— Ты куда собралась, Франя?
— Отлить, мой мальчик.
— Расскажи, как к тебе попасть, когда ты будешь среди звезд?..
— Проклятая жизнь! Вот уже тридцать лет у меня одни неприятности. И зачем меня мама родила?..
— Боже мой, ну и налакался же сегодня Войтек!..
— Представление подходит к концу. Сейчас он еще раз обнимет свою девочку — на большее он уже неспособен, — потом будет блевать, а напоследок разревется как младенец, и все дела…
— Не издевайтесь, ребята. Человек, как только налижется, забывает о своих бедах…
— Кому есть охота тяпнуть еще?
— Не отказывайтесь, христиане!
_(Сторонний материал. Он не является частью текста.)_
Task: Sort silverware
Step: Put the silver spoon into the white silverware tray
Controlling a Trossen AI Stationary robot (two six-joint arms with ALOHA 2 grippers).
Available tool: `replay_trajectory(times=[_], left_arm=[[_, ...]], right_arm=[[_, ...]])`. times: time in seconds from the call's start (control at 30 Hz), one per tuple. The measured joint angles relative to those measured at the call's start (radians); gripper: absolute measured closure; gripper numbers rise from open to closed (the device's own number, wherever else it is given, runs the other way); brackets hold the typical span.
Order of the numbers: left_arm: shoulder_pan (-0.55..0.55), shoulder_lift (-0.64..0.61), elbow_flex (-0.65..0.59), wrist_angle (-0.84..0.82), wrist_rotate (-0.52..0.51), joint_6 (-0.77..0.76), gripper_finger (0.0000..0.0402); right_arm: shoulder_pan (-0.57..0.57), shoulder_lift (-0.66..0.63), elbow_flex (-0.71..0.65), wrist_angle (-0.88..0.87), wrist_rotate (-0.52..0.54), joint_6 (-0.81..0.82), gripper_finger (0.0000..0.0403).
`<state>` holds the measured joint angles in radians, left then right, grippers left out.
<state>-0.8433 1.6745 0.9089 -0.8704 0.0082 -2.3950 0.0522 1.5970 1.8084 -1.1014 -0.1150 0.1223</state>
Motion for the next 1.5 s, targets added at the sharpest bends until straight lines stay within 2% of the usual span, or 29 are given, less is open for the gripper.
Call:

Господь бог сегодня каждому ставит четвертинку счастья…
Мой столик в дальнем углу зала, в узком проходе неподалеку от эстрады, он торчит, словно коралловый риф на дне океана, и все проходящие мимо непременно натыкаются на него и глядят на меня со злостью, как будто это моя вина, что столик поставили именно тут; к счастью, никто ко мне не подсаживается, все молча проходят дальше.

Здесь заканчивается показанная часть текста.